→ Required work:
Scan the entries for "right". Every line that holds it is to be copied.

START Record set

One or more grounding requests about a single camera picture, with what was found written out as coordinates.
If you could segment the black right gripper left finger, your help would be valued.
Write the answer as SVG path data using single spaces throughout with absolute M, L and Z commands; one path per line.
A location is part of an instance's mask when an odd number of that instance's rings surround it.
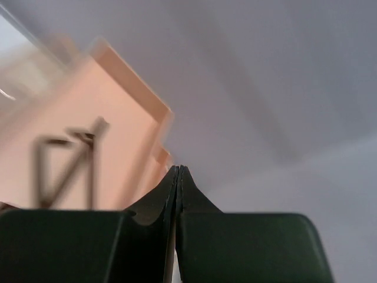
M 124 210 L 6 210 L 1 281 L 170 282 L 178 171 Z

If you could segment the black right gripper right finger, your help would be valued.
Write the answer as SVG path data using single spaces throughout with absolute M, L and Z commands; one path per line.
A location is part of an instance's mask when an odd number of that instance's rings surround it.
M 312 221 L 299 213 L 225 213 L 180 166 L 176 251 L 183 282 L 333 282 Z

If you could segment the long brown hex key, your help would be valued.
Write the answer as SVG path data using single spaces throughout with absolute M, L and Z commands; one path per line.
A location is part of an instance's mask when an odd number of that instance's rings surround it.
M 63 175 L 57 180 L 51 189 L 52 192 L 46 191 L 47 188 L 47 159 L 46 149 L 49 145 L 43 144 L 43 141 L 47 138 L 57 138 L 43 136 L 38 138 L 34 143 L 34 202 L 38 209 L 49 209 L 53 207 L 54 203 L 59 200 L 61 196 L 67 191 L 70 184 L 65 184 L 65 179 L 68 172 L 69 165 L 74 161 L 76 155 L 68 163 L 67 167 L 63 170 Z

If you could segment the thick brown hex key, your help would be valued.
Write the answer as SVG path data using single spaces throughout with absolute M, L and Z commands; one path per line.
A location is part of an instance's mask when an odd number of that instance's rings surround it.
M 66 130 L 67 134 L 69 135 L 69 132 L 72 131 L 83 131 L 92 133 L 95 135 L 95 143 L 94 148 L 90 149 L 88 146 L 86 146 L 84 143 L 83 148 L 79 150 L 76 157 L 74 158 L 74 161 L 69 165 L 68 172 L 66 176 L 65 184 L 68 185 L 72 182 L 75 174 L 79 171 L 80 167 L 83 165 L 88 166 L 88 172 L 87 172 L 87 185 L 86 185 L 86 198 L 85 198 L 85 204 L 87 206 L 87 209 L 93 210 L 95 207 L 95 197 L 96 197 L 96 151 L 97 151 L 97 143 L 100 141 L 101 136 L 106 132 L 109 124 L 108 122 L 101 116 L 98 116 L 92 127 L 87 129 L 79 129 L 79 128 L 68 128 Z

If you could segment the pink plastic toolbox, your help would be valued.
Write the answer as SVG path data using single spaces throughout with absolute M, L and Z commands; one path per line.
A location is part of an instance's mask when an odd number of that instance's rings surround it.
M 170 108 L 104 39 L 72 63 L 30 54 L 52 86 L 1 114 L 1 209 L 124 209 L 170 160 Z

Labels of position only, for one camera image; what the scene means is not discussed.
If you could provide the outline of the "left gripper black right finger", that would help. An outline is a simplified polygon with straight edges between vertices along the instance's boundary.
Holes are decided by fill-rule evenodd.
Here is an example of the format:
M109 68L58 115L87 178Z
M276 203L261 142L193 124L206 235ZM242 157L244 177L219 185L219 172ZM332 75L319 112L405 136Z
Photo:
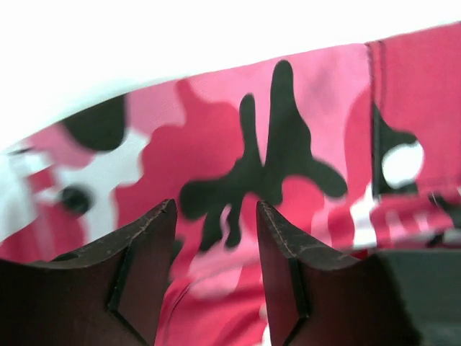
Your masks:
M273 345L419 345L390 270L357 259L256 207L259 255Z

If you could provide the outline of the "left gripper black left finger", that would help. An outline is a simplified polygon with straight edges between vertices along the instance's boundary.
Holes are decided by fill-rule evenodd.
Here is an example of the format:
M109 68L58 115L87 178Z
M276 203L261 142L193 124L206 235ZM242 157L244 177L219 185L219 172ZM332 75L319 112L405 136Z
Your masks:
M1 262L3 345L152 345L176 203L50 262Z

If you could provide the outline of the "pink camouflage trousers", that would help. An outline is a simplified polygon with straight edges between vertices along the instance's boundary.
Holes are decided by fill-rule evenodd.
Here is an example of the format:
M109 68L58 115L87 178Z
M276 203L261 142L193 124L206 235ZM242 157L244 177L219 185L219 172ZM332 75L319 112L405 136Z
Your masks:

END Record set

→ Task response:
If you could segment the black right gripper left finger, your help would be valued.
If you could segment the black right gripper right finger, your help would be valued.
If you could provide the outline of the "left gripper black right finger", that would help. An outline is a simplified polygon with straight edges between vertices along the instance's boundary.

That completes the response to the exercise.